Invasive cancer cells can migrate through the stroma and blood vessels as single cells or in clusters, which are designated microemboli [38-44]. Single cells often exhibit EMT-associated changes, whereas clusters appear to maintain cell-cell connections and harbor a mesenchymal edge [41]. Clusters can either exclusively contain cancer cells or consist of cancer cells and reactive stromal cells (e.g., cancer-associated fibroblasts) [45-47], in which distinct cell clones cooperate to promote mutual survival and metastatic ability [40, 43].
Invasion and metastasis can also occur independently of EMT. This idea is based on recent studies with transgenic mouse models suggesting that EMT might be dispensable for initiation of metastasis [48, 49]. These transgenic mouse models harbor deletion of transcription factors that regulate EMT (e.g., SNAIL or TWIST) and suggest that suppression of EMT in the primary tumor does not alter the emergence of systemic metastasis [49]. Furthermore, Godinho, et al. [50] reported that centrosome amplification can trigger cancer cell invasion by disrupting cell-cell adhesion by increasing Arp2/3-dependent actin polymerization. In addition, passive infiltration initiated by external forces, such as tumor growth and mechanical forces (e.g., surgery), might cause the formation of “accidental CTCs” in circulating blood [51-53]. The disseminating cancer cells originating from non-EMT-mediated invasion might also consist of single cells or clusters and retain their epithelial phenotype [48],[53].
Once cancer cells reach the circulating blood, most CTCs will undergo apoptosis due to a lack of a correct cellular/ECM attachment or other hazards present in the blood environment, including components of the innate immune system, shear force or oxidative stress [54-57]. Only camouflaged cancer cells tend to adapt to the circulatory environment and evade the immune defenses to complete the rigorous metastatic process [58-60]. To resist death, CTCs essentially reshape the integrin expression profile and activate cellular signaling such as the Akt signal transduction pathway through context-dependent mechanisms [61]. To escape immune surveillance, cancer cells might up-regulate various surface proteins, such as CD47 [14, 62-64], PD-L1 [65], and vascular cell adhesion molecule 1 (VCAM-1) [66], which bind to macrophages to evade phagocytosis. To avoid oxidative stress, cancer cells show an increased dependence on the reduced nicotinamide adenine dinucleotide phosphate (NADPH)-generating enzyme in the folate pathway [67]. Recent studies reported that cancer cells expressing tissue factor proteins on their surfaces tend to attract platelets [68, 69]. The association with platelets not only stimulates reversible metabolic changes in cancer cells that enable them to withstand oxidative stress [67, 70], but also links tumor cells with CD11b+ macrophages, establishing microclots to protect CTCs in the circulating blood [71].

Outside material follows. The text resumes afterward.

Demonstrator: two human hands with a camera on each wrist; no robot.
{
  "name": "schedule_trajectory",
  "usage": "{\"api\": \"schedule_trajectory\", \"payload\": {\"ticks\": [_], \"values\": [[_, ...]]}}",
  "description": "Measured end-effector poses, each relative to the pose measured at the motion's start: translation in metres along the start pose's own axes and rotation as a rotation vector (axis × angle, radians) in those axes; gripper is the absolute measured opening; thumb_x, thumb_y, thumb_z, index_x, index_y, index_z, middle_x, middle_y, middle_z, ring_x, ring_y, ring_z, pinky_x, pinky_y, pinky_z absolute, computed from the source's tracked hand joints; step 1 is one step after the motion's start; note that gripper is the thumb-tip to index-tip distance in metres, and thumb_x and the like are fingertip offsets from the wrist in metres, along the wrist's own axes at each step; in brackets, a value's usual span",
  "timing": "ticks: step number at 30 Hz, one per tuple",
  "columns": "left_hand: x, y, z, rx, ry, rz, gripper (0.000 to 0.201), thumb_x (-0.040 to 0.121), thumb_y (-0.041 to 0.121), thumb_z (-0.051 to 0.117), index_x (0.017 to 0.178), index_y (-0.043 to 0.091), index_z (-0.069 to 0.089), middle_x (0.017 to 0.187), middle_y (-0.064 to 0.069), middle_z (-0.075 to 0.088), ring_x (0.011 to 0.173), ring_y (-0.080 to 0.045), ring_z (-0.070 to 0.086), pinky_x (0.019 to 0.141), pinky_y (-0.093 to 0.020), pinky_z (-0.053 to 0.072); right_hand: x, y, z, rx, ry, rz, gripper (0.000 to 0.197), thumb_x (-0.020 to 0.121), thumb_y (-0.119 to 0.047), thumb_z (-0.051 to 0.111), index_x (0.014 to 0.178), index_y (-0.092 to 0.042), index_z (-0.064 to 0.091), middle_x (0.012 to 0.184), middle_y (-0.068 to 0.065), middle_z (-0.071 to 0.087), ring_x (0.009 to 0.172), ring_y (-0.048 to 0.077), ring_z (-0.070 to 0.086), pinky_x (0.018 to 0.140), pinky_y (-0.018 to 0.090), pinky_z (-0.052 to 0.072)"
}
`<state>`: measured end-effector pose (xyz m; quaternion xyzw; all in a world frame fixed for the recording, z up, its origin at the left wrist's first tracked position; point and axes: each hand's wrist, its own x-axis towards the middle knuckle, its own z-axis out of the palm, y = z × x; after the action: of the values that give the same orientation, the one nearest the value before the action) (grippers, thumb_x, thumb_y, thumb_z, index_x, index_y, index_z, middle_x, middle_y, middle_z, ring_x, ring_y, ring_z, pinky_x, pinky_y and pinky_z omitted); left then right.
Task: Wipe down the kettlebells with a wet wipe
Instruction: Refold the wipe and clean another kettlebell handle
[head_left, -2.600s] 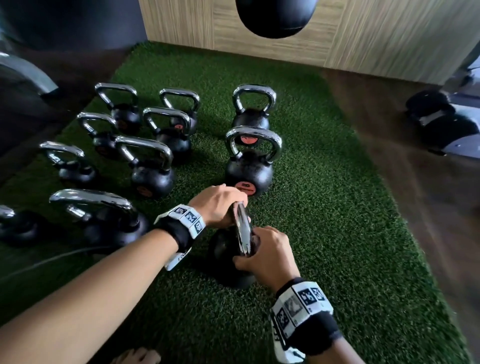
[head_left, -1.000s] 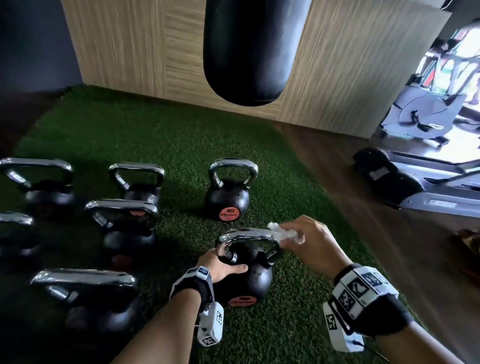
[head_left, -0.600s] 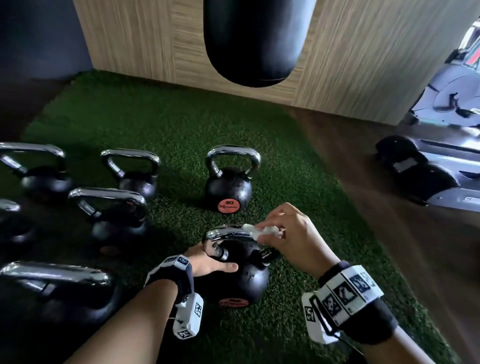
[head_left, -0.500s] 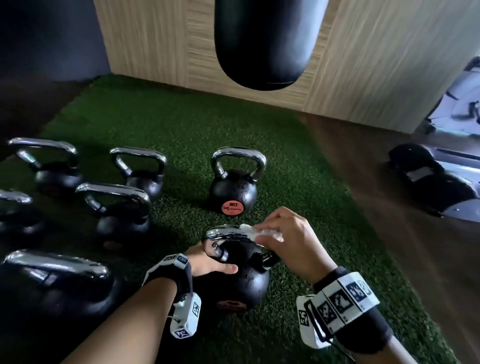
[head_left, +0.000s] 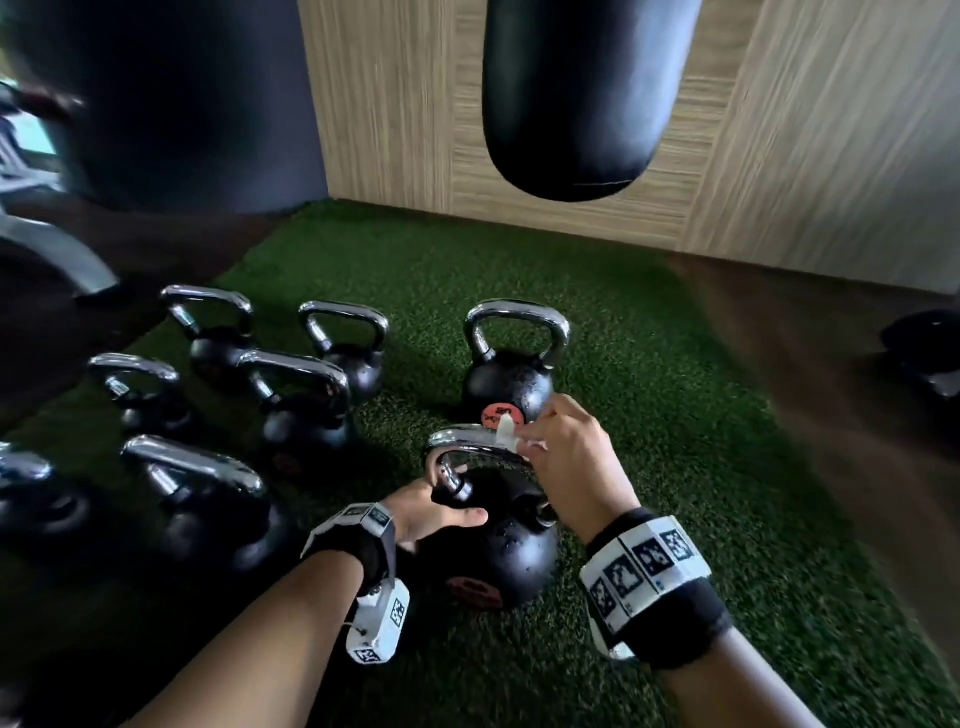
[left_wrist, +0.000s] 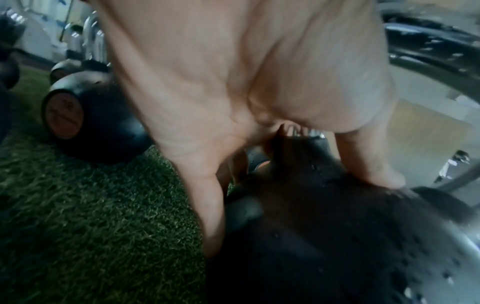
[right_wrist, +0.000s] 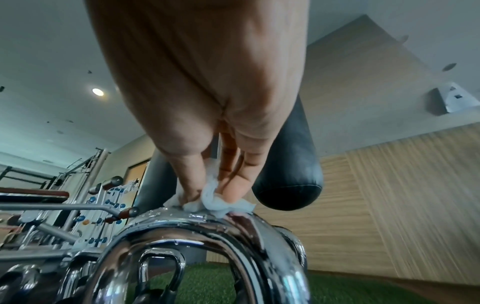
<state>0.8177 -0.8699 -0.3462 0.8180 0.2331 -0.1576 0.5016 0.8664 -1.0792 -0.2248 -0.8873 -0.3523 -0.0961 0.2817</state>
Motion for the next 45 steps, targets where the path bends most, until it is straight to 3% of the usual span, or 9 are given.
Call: {"api": "schedule_trajectory", "payload": {"ticks": [5, 10, 13, 21, 28, 31, 35, 41, 45], "values": [[-0.014, 0.009, 0.006, 0.008, 0.062, -0.052, 0.092, 0.049, 0.07, 0.084, 0.131, 0.04, 0.056, 0.13, 0.008, 0.056, 0.111, -0.015, 0.059, 0.071, -0.034, 0.059, -0.008, 0.01, -0.009, 0.068, 0.067, 0.084, 0.012, 0.089, -0.006, 0.072, 0.1, -0.007, 0.079, 0.098, 0.006, 0.067, 0.079, 0.014, 0.063, 0.064, 0.004, 0.043], [-0.026, 0.015, 0.001, 0.022, 0.038, -0.022, 0.079, 0.069, 0.063, 0.082, 0.136, 0.037, 0.05, 0.12, 0.009, 0.051, 0.108, -0.016, 0.055, 0.086, -0.045, 0.061, -0.016, 0.013, -0.005, 0.087, 0.101, 0.077, 0.012, 0.089, -0.012, 0.074, 0.099, -0.006, 0.077, 0.097, 0.008, 0.069, 0.082, 0.02, 0.066, 0.077, 0.032, 0.057], [-0.027, 0.009, 0.003, -0.012, 0.031, -0.027, 0.077, 0.066, 0.065, 0.082, 0.13, 0.039, 0.05, 0.108, 0.016, 0.055, 0.095, -0.006, 0.058, 0.073, -0.036, 0.063, -0.029, 0.032, -0.004, 0.127, 0.147, 0.144, 0.013, 0.087, -0.01, 0.076, 0.1, -0.008, 0.078, 0.099, 0.007, 0.072, 0.072, 0.005, 0.058, 0.064, 0.01, 0.049], [-0.019, 0.0, 0.001, -0.064, 0.039, 0.006, 0.073, 0.054, 0.067, 0.084, 0.113, 0.041, 0.051, 0.106, 0.016, 0.054, 0.094, -0.008, 0.057, 0.067, -0.044, 0.065, -0.038, 0.041, 0.011, 0.174, 0.27, 0.207, 0.018, 0.085, -0.005, 0.077, 0.103, -0.008, 0.078, 0.1, 0.007, 0.073, 0.08, 0.009, 0.059, 0.067, -0.003, 0.035], [-0.021, -0.002, 0.004, -0.023, 0.095, 0.053, 0.06, 0.065, 0.062, 0.085, 0.114, 0.042, 0.058, 0.116, 0.01, 0.062, 0.093, -0.007, 0.062, 0.067, -0.045, 0.065, -0.061, 0.067, 0.033, 0.541, 0.267, 0.571, 0.024, 0.09, -0.019, 0.074, 0.113, -0.015, 0.075, 0.109, 0.0, 0.076, 0.073, -0.006, 0.065, 0.061, 0.008, 0.049], [-0.021, -0.001, 0.005, 0.019, 0.114, 0.049, 0.062, 0.069, 0.061, 0.084, 0.12, 0.039, 0.058, 0.122, 0.006, 0.062, 0.103, -0.016, 0.063, 0.074, -0.043, 0.065, -0.066, 0.076, 0.043, 0.746, 0.315, 0.645, 0.024, 0.086, -0.018, 0.079, 0.11, -0.016, 0.075, 0.104, -0.002, 0.078, 0.087, 0.007, 0.073, 0.083, 0.03, 0.06], [-0.02, -0.003, 0.003, 0.055, 0.123, 0.045, 0.081, 0.063, 0.07, 0.082, 0.131, 0.033, 0.059, 0.126, 0.002, 0.066, 0.11, -0.019, 0.066, 0.078, -0.043, 0.064, -0.071, 0.078, 0.061, 0.941, 0.291, 0.714, 0.016, 0.086, -0.013, 0.078, 0.102, -0.012, 0.078, 0.086, 0.002, 0.08, 0.082, 0.022, 0.076, 0.08, 0.043, 0.063], [-0.019, -0.001, 0.001, 0.157, 0.142, 0.072, 0.113, 0.036, 0.097, 0.068, 0.132, 0.037, 0.061, 0.126, 0.006, 0.069, 0.114, -0.016, 0.066, 0.103, -0.035, 0.051, -0.074, 0.082, 0.085, 0.838, 0.202, 0.713, 0.013, 0.086, -0.006, 0.075, 0.09, -0.016, 0.081, 0.082, 0.001, 0.079, 0.08, 0.021, 0.077, 0.073, 0.037, 0.064], [-0.035, 0.009, -0.001, 0.603, 0.121, 0.029, 0.092, 0.067, 0.096, 0.047, 0.139, 0.039, 0.05, 0.137, -0.002, 0.064, 0.123, -0.024, 0.061, 0.099, -0.033, 0.047, -0.078, 0.088, 0.078, 0.692, 0.197, 0.717, 0.014, 0.087, -0.015, 0.077, 0.099, -0.02, 0.08, 0.087, -0.005, 0.079, 0.078, 0.014, 0.075, 0.069, 0.031, 0.062]]}}
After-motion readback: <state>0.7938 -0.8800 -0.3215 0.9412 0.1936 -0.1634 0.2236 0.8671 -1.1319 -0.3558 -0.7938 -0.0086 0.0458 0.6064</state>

CTCs in the blood of patients with cancer usually exist as apoptotic or viable cells and might contain one or more of the following subpopulations: 1) single cells with a different EMT phenotype that may further bind to platelets and/or macrophages; or 2) clusters with different EMT phenotypes that may be further disguised by platelets, macrophages, and/or reactive stromal cells (Fig. 1 and Fig. 2A).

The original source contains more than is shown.